As attack coincided with Manmohan Singh's visit to Bangladesh, and also because of the 13 July 2011 Mumbai bombings coincided with meetings between the foreign ministers of India and Pakistan, some analysts suggested the attack was an attempt to divert attention from the agreements reached between Bangladesh and India.

=== International ===
- United Nations - Secretary-General of the United Nations Ban Ki-moon strongly condemned the terror attack in Delhi.
- Australia - Prime Minister Julia Gillard said that: "The government and people of Australia unreservedly condemn the bombing. Our thoughts are with the families of the innocent people who have been killed and with those injured by the blast." The shadow foreign minister Julie Bishop called the attack a blow to Indian society.
- Bangladesh - Prime Minister Sheikh Hasina's office released a statement reading that she "conveyed [her] heartfelt sympathies and profound condolences to the members of the bereaved families. She also offered prayers for the "eternal peace of those who have passed away, and for the people of India to bear this shock with fortitude."

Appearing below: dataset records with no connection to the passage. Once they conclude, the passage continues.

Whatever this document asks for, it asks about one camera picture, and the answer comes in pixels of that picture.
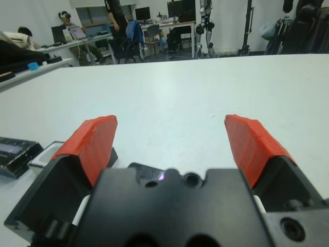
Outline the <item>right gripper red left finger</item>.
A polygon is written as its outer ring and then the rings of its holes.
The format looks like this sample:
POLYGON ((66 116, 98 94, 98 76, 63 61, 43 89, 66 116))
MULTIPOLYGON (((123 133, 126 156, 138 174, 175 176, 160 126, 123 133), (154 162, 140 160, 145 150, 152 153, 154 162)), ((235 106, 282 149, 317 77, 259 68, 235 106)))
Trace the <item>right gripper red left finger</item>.
POLYGON ((115 115, 86 120, 52 156, 4 222, 23 239, 68 239, 82 200, 117 159, 115 115))

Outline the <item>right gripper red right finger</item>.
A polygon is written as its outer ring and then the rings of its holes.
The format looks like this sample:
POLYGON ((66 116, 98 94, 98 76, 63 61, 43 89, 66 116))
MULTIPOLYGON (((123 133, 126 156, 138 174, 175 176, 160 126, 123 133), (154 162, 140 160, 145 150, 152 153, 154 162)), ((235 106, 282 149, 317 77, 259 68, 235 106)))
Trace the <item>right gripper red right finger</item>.
POLYGON ((268 212, 323 208, 323 198, 288 151, 255 119, 226 115, 233 159, 268 212))

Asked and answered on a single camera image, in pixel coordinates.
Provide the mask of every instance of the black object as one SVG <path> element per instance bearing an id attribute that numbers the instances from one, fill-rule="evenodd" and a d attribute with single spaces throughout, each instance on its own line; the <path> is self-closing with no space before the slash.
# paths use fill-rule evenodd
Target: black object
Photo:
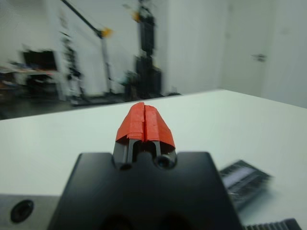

- Brazil - The embassy issued a statement reading: "The Brazilian Government expresses its solidarity to the Government of the Republic of India and to the relatives of the victims...The Brazilian Government reaffirms its repulse to all forms of violence, carried out under whatever pretext."
- Japan - Foreign Minister Kōichirō Genba said that: "Terrorism in all its forms and manifestations cannot be justified. Japan firmly condemns these atrocious acts of terrorism that victimise so many innocent people."
- Pakistan - A statement released by the Ministry of Foreign Affairs, and attributed to President Asif Ali Zardari and Prime Minister Yousaf Raza Gillani, condemned the attack and expressed sympathy for the victims: "The Pakistani leadership has expressed their deepest sympathies to the families of the victims of the bombing, to the government and people of India. They have expressed the hope that the perpetrators of this heinous act will be brought to justice."
- United Kingdom - Foreign Secretary William Hague condemned the bombing and said that: "I was appalled to hear of the bomb blast outside the High Court in Delhi today. I condemn this cowardly attack and send my deepest condolences to those who have lost loved ones or who have been injured."
- United States - Chargé d'affaires Peter Burleigh condemned the bombing and said: "On behalf of all Americans, I extend deep condolences to the Government of India and the families of those harmed in this morning’s attack on the New Delhi High Court. Terrorism is a crime that affects us all. Bombings like today’s demonstrate that our shared struggle continues against those who would commit such atrocities."
- Vietnam - The Spokesperson of the Ministry of Foreign Affairs of Vietnam, Ms. Nguyen Phuong Nga said:"Vietnam strongly condemns recent consecutive terrorist attacks in India. We believe that the culprits who launched this terror attack will be severely punished.We would like to send our condolences to the government, people and families of victims of these terrorist attacks."